Epidemiology: Affects ~10% of women of reproductive age; up to 30–40% of women with infertility; peak incidence 25–35 years.
Hormonal dependence:
Endometriotic foci are estrogen-dependent — they undergo cyclic proliferation and bleeding under the influence of estrogens, just like eutopic endometrium. This explains:
• Why symptoms are worst perimenstrually.
• Why the disease remits during pregnancy (progesterone dominance) and after menopause (estrogen withdrawal).
• Why medical treatment targets estrogen suppression (combined OCP, GnRH agonists, progestogens).
Theories of origin — the 'where did these cells come from?' debate:
- Retrograde menstruation theory (Sampson, 1927) — Most widely accepted. Menstrual debris flows backward through the fallopian tubes into the peritoneal cavity. Viable endometrial cells implant on peritoneal surfaces and proliferate. Supported by: (a) retrograde menstruation occurs in 90% of menstruating women; (b) endometriosis is most common in the dependent peritoneal recesses (pouch of Douglas, ovaries, uterosacral ligaments).
- Coelomic metaplasia theory (Meyer) — Totipotent coelomic mesothelial cells lining the peritoneum undergo metaplastic transformation into endometrial-type cells under hormonal or inflammatory stimuli. Explains rare cases in males (on estrogen therapy) and in sites inaccessible to retrograde flow (e.g., pleura, pericardium).
- Induction/vascular-lymphatic theory (Halban) — Endometrial fragments are transported hematogenously or via lymphatics to distant sites (lung, skin, lymph nodes, even the brain — very rare).
In practice, multiple mechanisms likely operate simultaneously in different patients and sites.

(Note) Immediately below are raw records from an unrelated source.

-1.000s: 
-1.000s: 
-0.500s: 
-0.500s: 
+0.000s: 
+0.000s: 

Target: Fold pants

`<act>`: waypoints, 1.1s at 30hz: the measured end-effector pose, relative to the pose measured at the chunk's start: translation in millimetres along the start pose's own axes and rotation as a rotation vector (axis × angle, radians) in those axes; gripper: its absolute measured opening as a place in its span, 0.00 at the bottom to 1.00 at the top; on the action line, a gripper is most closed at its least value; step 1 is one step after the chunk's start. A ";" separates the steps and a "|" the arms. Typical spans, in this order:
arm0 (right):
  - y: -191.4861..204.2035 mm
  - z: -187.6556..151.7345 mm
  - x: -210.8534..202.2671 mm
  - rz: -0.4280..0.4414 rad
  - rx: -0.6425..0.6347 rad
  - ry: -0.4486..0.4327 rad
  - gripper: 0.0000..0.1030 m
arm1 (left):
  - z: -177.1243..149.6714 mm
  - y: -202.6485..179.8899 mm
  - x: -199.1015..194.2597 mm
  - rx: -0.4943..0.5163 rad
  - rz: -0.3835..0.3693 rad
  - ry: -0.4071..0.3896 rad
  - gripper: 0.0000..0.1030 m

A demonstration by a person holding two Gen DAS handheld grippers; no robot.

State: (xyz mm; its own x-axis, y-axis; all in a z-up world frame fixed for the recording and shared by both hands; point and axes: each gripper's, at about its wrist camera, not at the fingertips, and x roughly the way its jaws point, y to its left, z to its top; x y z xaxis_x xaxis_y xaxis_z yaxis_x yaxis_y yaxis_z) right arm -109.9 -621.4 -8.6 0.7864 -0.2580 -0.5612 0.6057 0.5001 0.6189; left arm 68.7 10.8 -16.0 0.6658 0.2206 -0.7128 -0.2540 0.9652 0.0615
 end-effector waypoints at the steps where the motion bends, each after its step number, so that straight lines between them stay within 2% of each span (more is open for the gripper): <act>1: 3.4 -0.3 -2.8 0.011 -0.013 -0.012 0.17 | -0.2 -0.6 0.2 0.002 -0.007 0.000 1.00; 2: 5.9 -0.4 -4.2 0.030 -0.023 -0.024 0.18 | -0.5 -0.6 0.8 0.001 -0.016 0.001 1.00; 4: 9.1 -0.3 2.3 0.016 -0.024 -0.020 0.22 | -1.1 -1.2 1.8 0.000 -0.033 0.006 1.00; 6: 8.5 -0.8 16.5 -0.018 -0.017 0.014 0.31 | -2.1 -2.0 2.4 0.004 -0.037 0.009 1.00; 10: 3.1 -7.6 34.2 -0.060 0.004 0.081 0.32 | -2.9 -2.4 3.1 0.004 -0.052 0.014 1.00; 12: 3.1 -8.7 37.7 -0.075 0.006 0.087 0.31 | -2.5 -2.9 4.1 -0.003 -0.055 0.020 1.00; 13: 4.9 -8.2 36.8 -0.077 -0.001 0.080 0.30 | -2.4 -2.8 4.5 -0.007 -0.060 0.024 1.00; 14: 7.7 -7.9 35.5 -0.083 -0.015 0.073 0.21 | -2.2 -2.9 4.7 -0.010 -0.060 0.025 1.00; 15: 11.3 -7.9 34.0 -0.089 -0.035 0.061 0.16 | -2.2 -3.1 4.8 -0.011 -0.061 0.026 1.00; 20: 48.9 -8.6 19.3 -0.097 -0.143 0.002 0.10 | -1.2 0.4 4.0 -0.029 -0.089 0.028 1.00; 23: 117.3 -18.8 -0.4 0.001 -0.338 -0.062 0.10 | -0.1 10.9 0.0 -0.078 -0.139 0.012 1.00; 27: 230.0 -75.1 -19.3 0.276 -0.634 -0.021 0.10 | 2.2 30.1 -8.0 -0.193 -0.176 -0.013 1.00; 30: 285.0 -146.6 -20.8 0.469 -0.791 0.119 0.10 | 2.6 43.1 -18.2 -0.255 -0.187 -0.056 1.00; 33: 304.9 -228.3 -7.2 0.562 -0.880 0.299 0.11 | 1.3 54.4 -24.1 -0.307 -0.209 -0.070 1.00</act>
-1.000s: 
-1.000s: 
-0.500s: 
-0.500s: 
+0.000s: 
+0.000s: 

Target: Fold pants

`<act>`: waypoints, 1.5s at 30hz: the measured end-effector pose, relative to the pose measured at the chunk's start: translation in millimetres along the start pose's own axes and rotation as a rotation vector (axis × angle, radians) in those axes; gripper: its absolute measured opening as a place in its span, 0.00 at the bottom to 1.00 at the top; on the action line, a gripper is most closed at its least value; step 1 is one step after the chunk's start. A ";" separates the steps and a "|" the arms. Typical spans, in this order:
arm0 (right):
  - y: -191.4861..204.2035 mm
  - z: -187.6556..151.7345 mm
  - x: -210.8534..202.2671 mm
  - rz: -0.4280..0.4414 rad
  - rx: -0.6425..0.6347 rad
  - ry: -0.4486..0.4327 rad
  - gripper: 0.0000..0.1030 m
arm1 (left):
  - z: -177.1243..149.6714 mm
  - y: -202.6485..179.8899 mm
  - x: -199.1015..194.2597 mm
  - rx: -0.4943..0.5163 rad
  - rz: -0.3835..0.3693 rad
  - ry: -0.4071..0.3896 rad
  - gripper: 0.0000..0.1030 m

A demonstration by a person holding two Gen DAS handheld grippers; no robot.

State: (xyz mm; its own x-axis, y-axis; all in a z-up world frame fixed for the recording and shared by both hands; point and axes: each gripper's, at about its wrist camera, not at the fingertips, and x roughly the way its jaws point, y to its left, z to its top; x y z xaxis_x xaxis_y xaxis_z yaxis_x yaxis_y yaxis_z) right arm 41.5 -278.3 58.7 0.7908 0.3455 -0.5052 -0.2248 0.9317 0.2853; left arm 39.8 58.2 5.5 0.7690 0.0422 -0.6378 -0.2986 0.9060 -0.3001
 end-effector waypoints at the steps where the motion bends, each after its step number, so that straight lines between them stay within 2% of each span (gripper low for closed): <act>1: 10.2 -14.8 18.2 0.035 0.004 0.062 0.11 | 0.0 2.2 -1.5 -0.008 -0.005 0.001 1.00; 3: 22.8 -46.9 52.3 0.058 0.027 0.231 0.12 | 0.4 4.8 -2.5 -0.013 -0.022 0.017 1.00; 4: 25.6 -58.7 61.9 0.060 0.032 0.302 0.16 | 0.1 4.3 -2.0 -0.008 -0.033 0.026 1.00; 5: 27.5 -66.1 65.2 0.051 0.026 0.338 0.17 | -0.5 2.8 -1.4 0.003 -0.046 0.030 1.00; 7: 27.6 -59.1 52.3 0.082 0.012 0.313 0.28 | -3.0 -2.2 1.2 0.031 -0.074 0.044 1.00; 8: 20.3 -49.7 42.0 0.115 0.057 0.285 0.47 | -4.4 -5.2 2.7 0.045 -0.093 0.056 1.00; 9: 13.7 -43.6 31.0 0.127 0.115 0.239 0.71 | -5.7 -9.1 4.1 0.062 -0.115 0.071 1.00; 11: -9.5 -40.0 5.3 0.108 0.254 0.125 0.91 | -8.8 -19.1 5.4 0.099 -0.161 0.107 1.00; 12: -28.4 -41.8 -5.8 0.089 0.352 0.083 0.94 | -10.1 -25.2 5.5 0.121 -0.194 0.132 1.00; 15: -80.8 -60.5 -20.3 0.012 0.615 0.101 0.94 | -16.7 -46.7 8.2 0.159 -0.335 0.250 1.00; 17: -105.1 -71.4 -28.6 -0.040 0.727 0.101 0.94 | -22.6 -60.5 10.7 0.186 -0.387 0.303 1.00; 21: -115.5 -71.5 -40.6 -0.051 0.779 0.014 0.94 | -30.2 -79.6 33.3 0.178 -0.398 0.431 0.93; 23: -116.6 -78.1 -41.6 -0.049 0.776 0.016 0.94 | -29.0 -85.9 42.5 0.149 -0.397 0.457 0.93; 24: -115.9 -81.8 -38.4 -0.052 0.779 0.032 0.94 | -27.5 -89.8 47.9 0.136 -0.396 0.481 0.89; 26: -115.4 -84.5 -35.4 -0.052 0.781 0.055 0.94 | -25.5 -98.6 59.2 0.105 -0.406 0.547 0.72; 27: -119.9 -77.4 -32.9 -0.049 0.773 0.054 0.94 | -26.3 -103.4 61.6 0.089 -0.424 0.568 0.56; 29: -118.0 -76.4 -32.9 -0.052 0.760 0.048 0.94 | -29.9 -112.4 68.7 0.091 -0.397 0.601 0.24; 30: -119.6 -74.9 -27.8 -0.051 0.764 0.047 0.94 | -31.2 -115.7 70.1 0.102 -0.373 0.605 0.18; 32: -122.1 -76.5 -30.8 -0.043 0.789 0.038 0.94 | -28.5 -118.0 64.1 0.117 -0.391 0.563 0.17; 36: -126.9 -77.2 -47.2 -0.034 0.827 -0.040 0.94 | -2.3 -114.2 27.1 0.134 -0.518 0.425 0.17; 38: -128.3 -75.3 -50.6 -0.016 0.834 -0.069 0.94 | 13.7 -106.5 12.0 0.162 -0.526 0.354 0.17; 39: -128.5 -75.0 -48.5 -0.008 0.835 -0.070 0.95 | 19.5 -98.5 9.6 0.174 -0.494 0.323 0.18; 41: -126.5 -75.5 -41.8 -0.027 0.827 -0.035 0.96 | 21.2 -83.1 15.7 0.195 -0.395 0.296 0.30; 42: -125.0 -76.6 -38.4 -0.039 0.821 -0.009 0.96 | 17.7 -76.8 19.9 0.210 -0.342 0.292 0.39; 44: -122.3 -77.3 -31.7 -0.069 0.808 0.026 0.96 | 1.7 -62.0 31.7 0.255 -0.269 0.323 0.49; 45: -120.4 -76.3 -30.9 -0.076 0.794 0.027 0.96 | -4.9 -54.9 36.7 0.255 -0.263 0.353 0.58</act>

Theories of Endometriosis Origin and Implantation Sites
Endometriosis: Sites and Macroscopic Appearances
Common sites of endometriosis (in descending frequency):
- Ovaries — most common (60–80% of cases); bilateral in 30%.
- Pouch of Douglas (rectouterine pouch) and uterosacral ligaments.
- Fallopian tubes — peritoneal surface and serosa.
- Rectosigmoid colon — can cause cyclical rectal bleeding or obstruction.
- Urinary bladder and ureters — cyclical haematuria.
- Cervix, vagina, vulva — less common.
- Distant sites — pleura (catamenial pneumothorax), umbilicus (Villar's nodule), surgical scars (caesarean section scar endometriosis).
Macroscopic appearances:
- Powder-burn lesions (peritoneal implants): Small, punctate, dark brown or red-black deposits on peritoneal surfaces — the color comes from old haemorrhage (hemosiderin and haematin). Also called 'gunshot lesions' at laparoscopy. Fresh implants may be red or vesicular (clear/yellow) — these are more active and easily overlooked.
- Chocolate cyst (endometrioma): Endometriosis within the ovary forms a cyst lined by endometrial-like tissue that bleeds cyclically. The accumulated dark, tarry, old blood resembles melted chocolate — hence the name. These cysts are typically 1–10 cm; wall is thick and fibrous; cyst contents = dark viscous fluid.
- Fibrosis and adhesions: Repeated cycles of bleeding → inflammation → fibrosis → dense fibrous adhesions that bind the uterus, tubes, ovaries, bowel, and bladder together ('frozen pelvis' in severe disease).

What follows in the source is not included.